Não supreende ninguém que este encontro anual do Fórum Económico Mundial tenha tido a Ucrânia no topo da sua agenda. A elite política e financeira, que se voltou a reunir em pessoa em Davos, na Suíça, após um intervalo de dois anos devido à pandemia de covid-19, está bem consciente do impacto da guerra na economia mundial. E escutou os apelos de Volodymyr Zelensky a sanções “máximas” contra a Rússia de Vladimir Putin. Mas o Presidente ucraniano, apesar de ter uma porção significativa do leste e sul do seu país sob controlo russo, já quer pensar para lá da guerra, pedindo fundos para a reconstrução da Ucrânia.

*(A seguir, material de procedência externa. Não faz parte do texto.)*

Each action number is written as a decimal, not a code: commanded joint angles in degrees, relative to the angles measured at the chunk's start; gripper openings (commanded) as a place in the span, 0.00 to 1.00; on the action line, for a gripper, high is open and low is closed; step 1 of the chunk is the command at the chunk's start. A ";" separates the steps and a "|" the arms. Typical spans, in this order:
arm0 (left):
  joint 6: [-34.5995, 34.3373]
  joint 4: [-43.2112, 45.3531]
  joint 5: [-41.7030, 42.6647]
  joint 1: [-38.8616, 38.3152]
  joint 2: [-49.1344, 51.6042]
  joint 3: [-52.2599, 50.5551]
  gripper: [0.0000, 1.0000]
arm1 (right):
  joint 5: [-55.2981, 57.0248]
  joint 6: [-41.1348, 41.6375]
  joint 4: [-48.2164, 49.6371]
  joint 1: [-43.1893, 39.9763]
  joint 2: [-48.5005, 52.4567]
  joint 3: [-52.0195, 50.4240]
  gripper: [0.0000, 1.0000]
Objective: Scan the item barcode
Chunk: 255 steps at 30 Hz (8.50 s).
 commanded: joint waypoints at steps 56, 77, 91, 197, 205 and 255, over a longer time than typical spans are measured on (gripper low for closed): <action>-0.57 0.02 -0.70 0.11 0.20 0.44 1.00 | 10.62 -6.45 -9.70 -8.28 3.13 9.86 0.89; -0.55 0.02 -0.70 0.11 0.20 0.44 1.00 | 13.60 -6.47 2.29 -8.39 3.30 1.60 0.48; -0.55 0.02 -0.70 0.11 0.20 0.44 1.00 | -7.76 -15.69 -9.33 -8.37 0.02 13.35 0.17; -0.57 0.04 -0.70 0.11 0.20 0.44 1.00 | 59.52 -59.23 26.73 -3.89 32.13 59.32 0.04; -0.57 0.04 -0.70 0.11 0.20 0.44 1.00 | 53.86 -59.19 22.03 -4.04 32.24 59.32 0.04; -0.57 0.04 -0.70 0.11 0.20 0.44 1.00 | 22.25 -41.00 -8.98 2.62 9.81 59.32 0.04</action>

“A quantidade de trabalho a fazer é enorme. Tivemos mais de meio bilião de dólares em perdas. Dezenas de milhares de instalações foram destruídas. Precisamos de reconstruir cidades e industrias inteiras”, lembrou Zelensky, um dos cabeça de cartaz do encontro, aparecendo através de videoconferência neste vila nos Alpes.

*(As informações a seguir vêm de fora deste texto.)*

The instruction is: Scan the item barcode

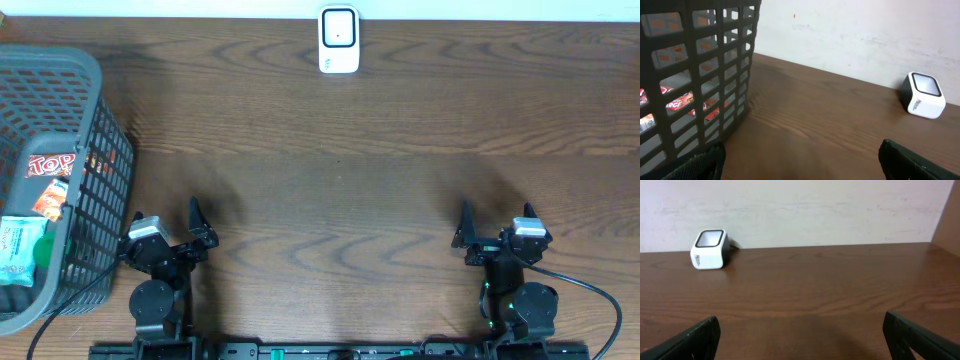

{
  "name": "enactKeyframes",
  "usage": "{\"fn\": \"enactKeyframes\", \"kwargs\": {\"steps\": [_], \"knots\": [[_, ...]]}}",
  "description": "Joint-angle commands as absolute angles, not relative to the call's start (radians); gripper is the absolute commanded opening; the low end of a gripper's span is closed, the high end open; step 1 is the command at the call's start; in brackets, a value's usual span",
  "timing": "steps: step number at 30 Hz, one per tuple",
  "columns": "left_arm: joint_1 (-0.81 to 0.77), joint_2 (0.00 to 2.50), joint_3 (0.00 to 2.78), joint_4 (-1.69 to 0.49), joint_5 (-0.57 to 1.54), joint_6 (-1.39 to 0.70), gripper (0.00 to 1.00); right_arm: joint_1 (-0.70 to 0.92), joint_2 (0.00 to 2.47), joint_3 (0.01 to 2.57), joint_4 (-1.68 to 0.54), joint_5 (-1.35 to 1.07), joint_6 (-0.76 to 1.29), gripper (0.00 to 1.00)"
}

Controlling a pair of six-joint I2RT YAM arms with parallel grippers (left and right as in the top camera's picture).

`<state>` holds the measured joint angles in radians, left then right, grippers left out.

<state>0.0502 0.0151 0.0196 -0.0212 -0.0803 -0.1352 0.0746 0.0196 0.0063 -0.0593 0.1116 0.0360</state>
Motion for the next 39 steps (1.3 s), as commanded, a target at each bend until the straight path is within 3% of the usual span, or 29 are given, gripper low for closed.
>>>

Dias antes, o G7, o grupo de sete países mais industrializados do mundo, concordaram enviar 19,8 mil milhões de dólares (equivalente a mais de 18,5 mil milhões de euros) em ajuda económica à Ucrânia, enquanto os Estados Unidos aprovavam o envido de 40 mil milhões de dólares (uns 37 mil milhões de euros) para Kiev. Mas mesmo essas verbas estão bem distantes do considerado necessário por Zelensky.
O presidente da Ucrânia pediu a um “modelo de reconstrução especial, historicamente significativo”, que países, cidades ou empresas com capacidades diferentes tivessem papéis especializados, dedicando-se a apoiar as necessidades específicas de cada industria ucraniana.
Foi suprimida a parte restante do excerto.